Using CRISPR/Cas9 to map mucus

One Health

Karin Strijbis
Karin Strijbis

In high school, I discovered that there are rules in genetics that guide transmission of genes, and that we can draw a storyline to trace inheritance. Years later, I’m still drawing plans. Currently, it’s a map of our gut and the ongoing surveillance by our immune system of healthy bacteria (the good guys) and pathogenic microbes (bad bugs).

Healthy bacteria line our epithelial layers, such as the skin, mouth and intestines and help us fight disease-causing microbes. So, how does our immune system distinguish between good and bad microbes?

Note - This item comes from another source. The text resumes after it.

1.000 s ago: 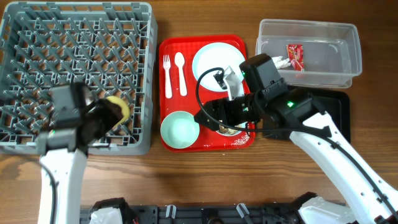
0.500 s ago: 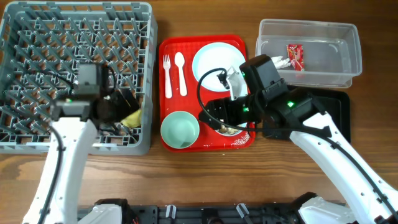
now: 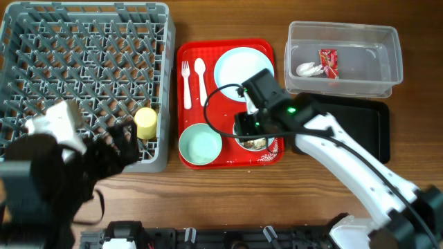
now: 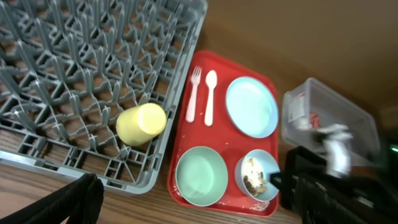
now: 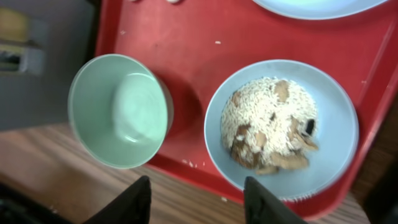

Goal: Sort waste into correct bins and load items into the dishwasher rack
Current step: 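Place the yellow cup in the rack with the left gripper, then grasp the blue rice bowl with the right gripper and tip rice onto black tray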

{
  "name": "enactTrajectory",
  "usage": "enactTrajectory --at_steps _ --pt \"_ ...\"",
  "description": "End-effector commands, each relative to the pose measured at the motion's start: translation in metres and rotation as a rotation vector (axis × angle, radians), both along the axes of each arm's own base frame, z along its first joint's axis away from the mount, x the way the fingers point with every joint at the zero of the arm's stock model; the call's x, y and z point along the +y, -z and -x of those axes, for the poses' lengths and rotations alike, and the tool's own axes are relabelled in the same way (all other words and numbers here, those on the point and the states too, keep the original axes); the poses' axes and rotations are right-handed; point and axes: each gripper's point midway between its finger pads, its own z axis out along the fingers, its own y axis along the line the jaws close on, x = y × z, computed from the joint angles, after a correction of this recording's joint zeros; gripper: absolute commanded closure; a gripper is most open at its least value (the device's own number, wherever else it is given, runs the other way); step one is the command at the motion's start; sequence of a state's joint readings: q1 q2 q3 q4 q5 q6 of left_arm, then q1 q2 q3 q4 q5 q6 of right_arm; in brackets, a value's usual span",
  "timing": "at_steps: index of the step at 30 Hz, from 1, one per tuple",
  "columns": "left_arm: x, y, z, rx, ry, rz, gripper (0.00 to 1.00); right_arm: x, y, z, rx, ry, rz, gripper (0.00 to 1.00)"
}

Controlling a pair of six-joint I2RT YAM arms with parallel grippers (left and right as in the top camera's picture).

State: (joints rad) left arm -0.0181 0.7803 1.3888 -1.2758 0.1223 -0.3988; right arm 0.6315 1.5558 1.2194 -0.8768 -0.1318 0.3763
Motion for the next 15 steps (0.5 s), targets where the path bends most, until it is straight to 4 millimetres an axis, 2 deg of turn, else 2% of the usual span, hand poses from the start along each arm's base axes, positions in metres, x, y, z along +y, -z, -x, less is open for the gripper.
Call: enactTrajectory --at_steps 1,3,7,9,11,13,15 --pt "-0.002 -0.011 0.020 -0.066 0.028 -0.011 0.00 0.009 0.044 -0.003 0.057 0.026 0.085 0.56" --pt "-0.002 -0.013 0.027 -0.080 0.028 -0.011 0.00 0.005 0.065 -0.013 0.064 0.115 0.139 0.55" --pt "-0.002 -0.013 0.027 -0.080 0.029 -0.010 0.00 0.010 0.094 -0.018 0.097 0.135 0.153 0.56" --pt "-0.002 -0.013 0.027 -0.080 0.029 -0.010 0.00 0.010 0.106 -0.018 0.113 0.144 0.168 0.62" --pt "-0.002 -0.013 0.027 -0.079 0.029 -0.010 0.00 0.003 0.116 -0.020 0.117 0.181 0.204 0.80" --pt "-0.002 -0.013 0.027 -0.080 0.029 -0.010 0.00 -0.003 0.115 -0.023 0.115 0.214 0.217 0.96" --pt "-0.002 -0.013 0.027 -0.080 0.029 -0.010 0.00 -0.007 0.109 -0.027 0.111 0.246 0.205 0.96"
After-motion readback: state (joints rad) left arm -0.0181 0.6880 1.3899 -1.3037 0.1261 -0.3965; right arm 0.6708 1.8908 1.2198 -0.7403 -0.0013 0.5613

Mucus is more than just slime

We focus on the mucus layer that covers the gut. This layer is the primary structural barrier and is diverse and complex. Patients with inflammatory bowel disease (IBD) have a very thin mucus layer. Damage to the mucosal barrier and an imbalance of the microenvironment are thought to contribute to IBD. We’re figuring out how to improve the function of mucins (the primary component of mucus) in order to strengthen the barrier.  Unfortunately, not much is known about mucins; they’re difficult to study due to their large size, diverse and complex structures and multifaceted functions.

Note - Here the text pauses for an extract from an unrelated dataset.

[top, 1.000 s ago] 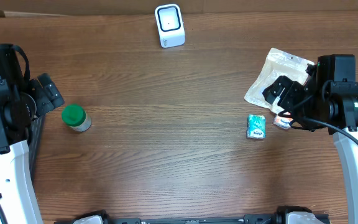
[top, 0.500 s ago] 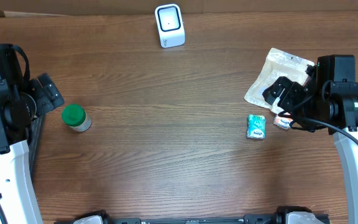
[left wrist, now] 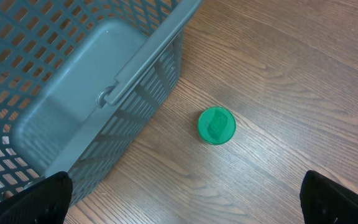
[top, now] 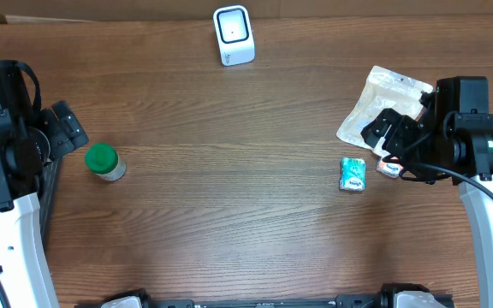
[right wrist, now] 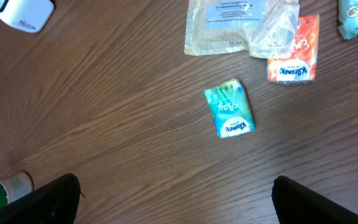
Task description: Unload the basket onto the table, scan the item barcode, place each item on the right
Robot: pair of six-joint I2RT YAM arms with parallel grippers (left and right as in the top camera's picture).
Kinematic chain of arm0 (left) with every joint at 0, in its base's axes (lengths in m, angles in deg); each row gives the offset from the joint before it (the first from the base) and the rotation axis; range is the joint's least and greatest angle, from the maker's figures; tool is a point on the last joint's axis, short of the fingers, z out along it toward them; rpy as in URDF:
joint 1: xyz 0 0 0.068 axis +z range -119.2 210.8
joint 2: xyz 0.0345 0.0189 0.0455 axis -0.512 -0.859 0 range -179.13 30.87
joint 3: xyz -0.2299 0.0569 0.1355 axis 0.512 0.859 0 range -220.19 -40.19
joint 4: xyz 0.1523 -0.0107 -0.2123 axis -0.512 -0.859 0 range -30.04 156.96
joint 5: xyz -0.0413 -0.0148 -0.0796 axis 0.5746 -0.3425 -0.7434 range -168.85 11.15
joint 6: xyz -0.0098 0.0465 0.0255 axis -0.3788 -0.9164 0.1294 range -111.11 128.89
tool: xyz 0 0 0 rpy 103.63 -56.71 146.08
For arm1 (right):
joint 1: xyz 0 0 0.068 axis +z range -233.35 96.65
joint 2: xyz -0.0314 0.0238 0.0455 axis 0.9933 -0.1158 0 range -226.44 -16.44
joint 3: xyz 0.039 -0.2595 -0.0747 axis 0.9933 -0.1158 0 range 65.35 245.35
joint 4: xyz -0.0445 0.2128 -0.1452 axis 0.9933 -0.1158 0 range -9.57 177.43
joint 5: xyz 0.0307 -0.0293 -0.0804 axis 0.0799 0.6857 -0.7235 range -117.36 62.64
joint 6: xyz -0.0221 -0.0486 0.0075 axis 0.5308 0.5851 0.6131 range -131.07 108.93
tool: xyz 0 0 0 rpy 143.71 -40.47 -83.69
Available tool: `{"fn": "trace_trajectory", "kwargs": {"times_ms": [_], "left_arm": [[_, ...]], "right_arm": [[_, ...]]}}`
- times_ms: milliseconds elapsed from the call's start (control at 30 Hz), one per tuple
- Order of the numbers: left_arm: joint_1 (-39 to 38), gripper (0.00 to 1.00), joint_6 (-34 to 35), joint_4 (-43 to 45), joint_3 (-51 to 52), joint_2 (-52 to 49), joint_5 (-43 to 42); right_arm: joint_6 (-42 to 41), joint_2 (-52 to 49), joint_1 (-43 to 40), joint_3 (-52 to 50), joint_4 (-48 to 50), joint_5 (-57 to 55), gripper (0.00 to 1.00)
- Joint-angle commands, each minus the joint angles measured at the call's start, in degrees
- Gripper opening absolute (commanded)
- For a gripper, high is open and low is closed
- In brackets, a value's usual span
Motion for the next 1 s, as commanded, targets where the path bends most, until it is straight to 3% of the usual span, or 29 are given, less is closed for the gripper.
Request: {"fn": "trace_trajectory", "kwargs": {"times_ms": [0, 267, 367, 467, 533, 667, 700, 833, 967], "left_arm": [[0.3, 0.99, 1.0, -0.1, -0.4, 0.5, 0.4], [0.3, 1.00, 2.7, 1.4, -0.4, 0.5, -0.6], [0.3, 1.00, 8.1, 3.7, -0.4, 0.5, -10.4], [0.3, 0.98, 7.9, 4.3, -0.4, 0.3, -17.4], [-0.5, 0.87, 3.3, 5.7, -0.4, -0.2, -21.2], [-4.3, 0.43, -1.8, 4.5, -0.4, -3.0, -19.0], [-5.4, 0.37, -1.4, 3.2, -0.4, -4.1, -16.2], [-7.9, 0.24, 6.0, -1.7, 1.3, -7.6, -5.6], [-8.0, 0.09, 12.2, -0.9, 8.6, -8.0, -0.3]], "right_arm": [[0.5, -0.3, 0.0, 0.6, -0.2, -0.4, 1.00], [0.5, -0.3, 0.0, 0.6, -0.4, -0.6, 1.00], [0.7, -0.3, 0.0, 0.6, -0.5, -1.5, 1.00], [1.0, -0.3, 0.0, 0.6, -1.3, -3.3, 1.00], [3.2, -0.3, 0.0, 0.6, -1.9, -3.6, 1.00], [3.5, -0.3, 0.0, 0.6, -1.9, -3.9, 1.00], [3.5, -0.3, 0.0, 0.6, -1.9, -4.0, 1.00], [3.5, -0.3, 0.0, 0.6, -1.9, -4.0, 1.00], [3.5, -0.3, 0.0, 0.6, -1.9, -4.0, 1.00]]}}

A mucin map may lead to therapeutic discoveries

Using CRISPR/Cas9 and colon intestinal cells, we’re knocking out the different mucins in order to make a map of signaling interactions initiated by these proteins. Ironically, the mucus layer makes it quite difficult to deliver the CRISPR complex into the cell. Nevertheless, we can attach a fluorescent flag (called GFP) to certain genes involved in innate defense and watch what happens when a particular mucin is missing.

Bacteria in IBD patients are too closely associated with the epithelial surface of the cell (the outside surface interfacing with the environment), and are attacking the mucins with enzymes. We’re looking for ways to disable these enzymes and boost the mucus defense mechanisms. If a particular mucin protects against bacterial invasion, we can target it for therapeutic use.

In addition, particular mucins are also highly expressed in cancer, and cancer cells have a layer of mucus that protects them from our immune system. Understanding how mucins work will help us better target cancer cells, and potentially change the direction of a patient’s storyline.